Performing CRUD operations against your data often appears like it might be the biggest effort in refactoring a monolith, but this isn’t usually the case. If your monolith is built using some kind of ORM framework with a repository wrapper or facade that may greatly reduce the complexity and effort. Assuming that you don’t have direct database access, such as files littered all over the place with SQL statements, this can facilitate implementing clean API boundaries. If you don’t have a standard way of accessing data within your application this should probably be done first. Inconsistencies around data access will introduce bugs and make life for your devs living hell. Luckily this is something that can most likely be handled in isolation and without impacting other ongoing work. This pre-work is effectively putting an API around data-access — that’s helpful for modularity and critical for service oriented architectures.

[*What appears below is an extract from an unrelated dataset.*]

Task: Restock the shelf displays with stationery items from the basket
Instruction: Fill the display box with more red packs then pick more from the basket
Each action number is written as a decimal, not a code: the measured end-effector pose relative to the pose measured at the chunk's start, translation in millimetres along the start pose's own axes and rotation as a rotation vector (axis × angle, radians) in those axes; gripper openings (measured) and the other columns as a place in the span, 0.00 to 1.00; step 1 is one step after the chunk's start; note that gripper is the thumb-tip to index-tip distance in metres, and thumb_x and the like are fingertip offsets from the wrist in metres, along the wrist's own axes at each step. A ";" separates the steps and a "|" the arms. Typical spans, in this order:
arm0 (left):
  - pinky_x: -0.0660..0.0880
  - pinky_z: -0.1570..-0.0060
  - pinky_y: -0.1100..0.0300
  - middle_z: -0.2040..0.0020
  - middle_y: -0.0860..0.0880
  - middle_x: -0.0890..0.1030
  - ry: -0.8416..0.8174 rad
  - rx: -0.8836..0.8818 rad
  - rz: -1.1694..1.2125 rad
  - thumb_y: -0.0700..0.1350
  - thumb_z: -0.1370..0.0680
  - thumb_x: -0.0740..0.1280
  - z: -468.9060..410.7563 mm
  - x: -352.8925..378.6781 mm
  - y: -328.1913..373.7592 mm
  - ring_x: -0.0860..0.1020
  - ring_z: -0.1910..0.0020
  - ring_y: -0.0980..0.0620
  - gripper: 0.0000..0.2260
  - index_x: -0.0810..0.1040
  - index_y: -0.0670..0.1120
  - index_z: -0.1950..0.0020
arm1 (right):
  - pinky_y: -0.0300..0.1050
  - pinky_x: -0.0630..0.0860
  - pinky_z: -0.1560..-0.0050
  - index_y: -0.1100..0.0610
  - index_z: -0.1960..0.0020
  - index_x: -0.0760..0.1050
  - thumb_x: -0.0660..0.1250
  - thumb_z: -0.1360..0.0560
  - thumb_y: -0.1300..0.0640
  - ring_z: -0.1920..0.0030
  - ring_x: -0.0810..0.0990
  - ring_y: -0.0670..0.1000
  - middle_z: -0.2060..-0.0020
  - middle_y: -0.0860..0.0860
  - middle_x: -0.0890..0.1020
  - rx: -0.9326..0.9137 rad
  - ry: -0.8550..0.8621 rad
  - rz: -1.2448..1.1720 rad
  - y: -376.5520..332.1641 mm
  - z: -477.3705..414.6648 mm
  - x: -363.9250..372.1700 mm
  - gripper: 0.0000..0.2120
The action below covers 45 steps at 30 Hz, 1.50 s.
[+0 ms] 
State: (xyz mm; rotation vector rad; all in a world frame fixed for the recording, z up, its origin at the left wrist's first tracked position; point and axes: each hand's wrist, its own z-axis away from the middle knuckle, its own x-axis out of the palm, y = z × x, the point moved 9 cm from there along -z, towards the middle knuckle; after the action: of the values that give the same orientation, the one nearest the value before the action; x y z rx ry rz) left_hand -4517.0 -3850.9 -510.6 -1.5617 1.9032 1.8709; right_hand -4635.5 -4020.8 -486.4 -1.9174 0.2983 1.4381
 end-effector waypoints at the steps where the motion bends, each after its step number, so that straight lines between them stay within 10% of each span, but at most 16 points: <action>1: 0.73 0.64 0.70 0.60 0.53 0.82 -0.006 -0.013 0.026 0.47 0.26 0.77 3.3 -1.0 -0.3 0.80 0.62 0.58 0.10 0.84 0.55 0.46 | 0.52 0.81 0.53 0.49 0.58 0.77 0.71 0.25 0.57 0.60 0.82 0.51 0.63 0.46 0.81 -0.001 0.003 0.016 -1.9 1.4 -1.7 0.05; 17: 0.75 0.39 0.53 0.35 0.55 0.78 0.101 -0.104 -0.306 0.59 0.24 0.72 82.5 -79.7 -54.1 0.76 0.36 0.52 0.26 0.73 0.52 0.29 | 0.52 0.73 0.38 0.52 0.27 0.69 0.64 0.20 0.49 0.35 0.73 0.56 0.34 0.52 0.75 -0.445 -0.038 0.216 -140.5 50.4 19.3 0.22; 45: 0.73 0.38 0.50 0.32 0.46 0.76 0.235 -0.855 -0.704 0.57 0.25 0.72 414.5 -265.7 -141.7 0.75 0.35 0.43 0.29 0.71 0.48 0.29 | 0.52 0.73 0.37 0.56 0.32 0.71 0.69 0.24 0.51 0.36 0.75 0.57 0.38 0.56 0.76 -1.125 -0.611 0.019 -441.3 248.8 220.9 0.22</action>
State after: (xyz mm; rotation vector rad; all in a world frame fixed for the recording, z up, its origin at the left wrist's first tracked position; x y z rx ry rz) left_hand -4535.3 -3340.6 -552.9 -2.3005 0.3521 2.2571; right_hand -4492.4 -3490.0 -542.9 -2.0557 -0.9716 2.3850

Moving the actual data is another critical part of a successful cloud migration but it is out of scope for this post. There are many good places for your data to land and no shortage of utilities to help you move it.

Tests? Suite!

Write tests! Hopefully as you are refactoring there are some unit tests that protect business logic and help you avoid shooting yourself in the foot. If not, now is the time to do that. It can feel like a huge time sink but it is worthwhile because it becomes a defensible position that the code behaves as it should. As you build on existing work you will catch bugs that might otherwise be introduced during the process. Tests protecting against code regression also serve as documentation for other developers who will eventually be working in the areas. The final few things I’ll add about the value of tests is that they contribute to overall code coverage which many organizations are beginning to require and set minimum thresholds for.

The team/timing

You will need a team or at the minimum a few strong coders who are up to the challenge. They should have a history of being effective, delivering quality work on schedule. Unfortunately, for most organizations these will have to be people with a lot of technical expertise who are able to make important design decisions. While the idea of taking a strong resource like that away from existing work may not sound ideal, having someone with expert domain knowledge and a history of getting things done is a must if you want to succeed. While the stakes are high for these individuals the satisfaction from taking on such an engineering challenge can be really great. This type of win for a team or organization will foster good faith in technical leadership and build a culture of success.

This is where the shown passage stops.